▸ **ACTION ITEM**
Down to the last line below, give the listing again exactly.

━━━ INFORMATION SHOWN ━━━

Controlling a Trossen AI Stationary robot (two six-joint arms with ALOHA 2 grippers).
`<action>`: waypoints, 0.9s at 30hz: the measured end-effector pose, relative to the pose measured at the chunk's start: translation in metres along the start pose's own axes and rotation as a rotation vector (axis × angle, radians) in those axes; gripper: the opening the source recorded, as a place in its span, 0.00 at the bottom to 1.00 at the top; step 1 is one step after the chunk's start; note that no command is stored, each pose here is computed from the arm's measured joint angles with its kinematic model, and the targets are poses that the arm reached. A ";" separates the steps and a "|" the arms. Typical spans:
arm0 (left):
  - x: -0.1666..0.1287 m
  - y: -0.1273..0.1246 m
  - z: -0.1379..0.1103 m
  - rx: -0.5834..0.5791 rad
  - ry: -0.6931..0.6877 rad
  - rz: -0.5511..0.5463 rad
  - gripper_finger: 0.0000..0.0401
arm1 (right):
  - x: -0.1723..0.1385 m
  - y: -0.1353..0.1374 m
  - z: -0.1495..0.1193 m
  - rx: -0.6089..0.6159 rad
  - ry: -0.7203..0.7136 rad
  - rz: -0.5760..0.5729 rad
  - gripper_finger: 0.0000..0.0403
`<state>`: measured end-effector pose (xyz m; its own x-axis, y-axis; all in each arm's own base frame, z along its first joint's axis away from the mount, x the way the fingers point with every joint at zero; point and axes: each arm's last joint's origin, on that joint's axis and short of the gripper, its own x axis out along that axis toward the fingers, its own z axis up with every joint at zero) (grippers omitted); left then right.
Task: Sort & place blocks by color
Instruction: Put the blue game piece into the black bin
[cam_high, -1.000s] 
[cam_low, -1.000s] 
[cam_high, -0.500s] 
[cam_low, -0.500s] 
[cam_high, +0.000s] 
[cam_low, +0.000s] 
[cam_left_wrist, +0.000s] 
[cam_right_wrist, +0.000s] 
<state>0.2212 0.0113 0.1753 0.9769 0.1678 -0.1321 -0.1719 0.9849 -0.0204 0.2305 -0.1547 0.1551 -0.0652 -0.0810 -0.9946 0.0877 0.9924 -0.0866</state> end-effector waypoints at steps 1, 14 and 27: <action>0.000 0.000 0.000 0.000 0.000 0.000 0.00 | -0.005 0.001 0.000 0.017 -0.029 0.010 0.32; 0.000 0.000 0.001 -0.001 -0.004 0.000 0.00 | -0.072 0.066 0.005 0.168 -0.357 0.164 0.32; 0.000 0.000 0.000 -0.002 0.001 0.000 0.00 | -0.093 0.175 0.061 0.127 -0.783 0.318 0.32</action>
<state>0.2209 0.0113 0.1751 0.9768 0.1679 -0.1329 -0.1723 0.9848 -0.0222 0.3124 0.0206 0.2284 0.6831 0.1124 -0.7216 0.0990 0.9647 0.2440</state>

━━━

▸ **ANSWER FOR THIS EXERCISE**
Controlling a Trossen AI Stationary robot (two six-joint arms with ALOHA 2 grippers).
`<action>`: waypoints, 0.9s at 30hz: the measured end-effector pose, relative to the pose measured at the chunk's start: translation in metres along the start pose's own axes and rotation as a rotation vector (axis × angle, radians) in those axes; gripper: the opening the source recorded, as a place in its span, 0.00 at the bottom to 1.00 at the top; step 1 is one step after the chunk's start; note that no command is stored, each pose here is computed from the arm's measured joint angles with its kinematic model, and the targets are poses that the arm reached. A ";" separates the steps and a "|" the arms. Typical spans:
arm0 (left):
  - x: -0.1666..0.1287 m
  - y: -0.1273..0.1246 m
  - z: -0.1379..0.1103 m
  - rx: -0.5834..0.5791 rad
  - ry: -0.6931..0.6877 rad
  - rz: -0.5511..0.5463 rad
  - gripper_finger: 0.0000..0.0401
arm1 (right):
  - x: -0.1723..0.1385 m
  - y: -0.1353..0.1374 m
  - z: -0.1495..0.1193 m
  - rx: -0.6089..0.6159 rad
  - ry: -0.7203..0.7136 rad
  - rz: -0.5760..0.5729 rad
  - gripper_finger: 0.0000..0.0403
`<state>`: measured end-effector pose (xyz m; its own x-axis, y-axis; all in each arm's own base frame, z along its first joint's axis away from the mount, x the way the fingers point with every joint at zero; point and axes: each arm's last joint's origin, on that joint's axis and short of the gripper, its own x axis out along that axis toward the fingers, its own z axis up with every joint at zero) (grippers omitted); left then right.
Task: Sort & place blocks by color
Instruction: Put the blue game piece into the black bin
[cam_high, -1.000s] 
[cam_low, -1.000s] 
[cam_high, -0.500s] 
[cam_low, -0.500s] 
[cam_high, +0.000s] 
[cam_low, +0.000s] 
[cam_left_wrist, +0.000s] 
[cam_right_wrist, +0.000s] 
<state>0.2212 0.0113 0.1753 0.9769 0.1678 -0.1321 -0.1719 0.9849 -0.0204 0.2305 -0.1547 0.1551 -0.0652 -0.0810 -0.9946 0.0877 0.9924 -0.0866</state> end-effector waypoints at steps 1, 14 and 27: <action>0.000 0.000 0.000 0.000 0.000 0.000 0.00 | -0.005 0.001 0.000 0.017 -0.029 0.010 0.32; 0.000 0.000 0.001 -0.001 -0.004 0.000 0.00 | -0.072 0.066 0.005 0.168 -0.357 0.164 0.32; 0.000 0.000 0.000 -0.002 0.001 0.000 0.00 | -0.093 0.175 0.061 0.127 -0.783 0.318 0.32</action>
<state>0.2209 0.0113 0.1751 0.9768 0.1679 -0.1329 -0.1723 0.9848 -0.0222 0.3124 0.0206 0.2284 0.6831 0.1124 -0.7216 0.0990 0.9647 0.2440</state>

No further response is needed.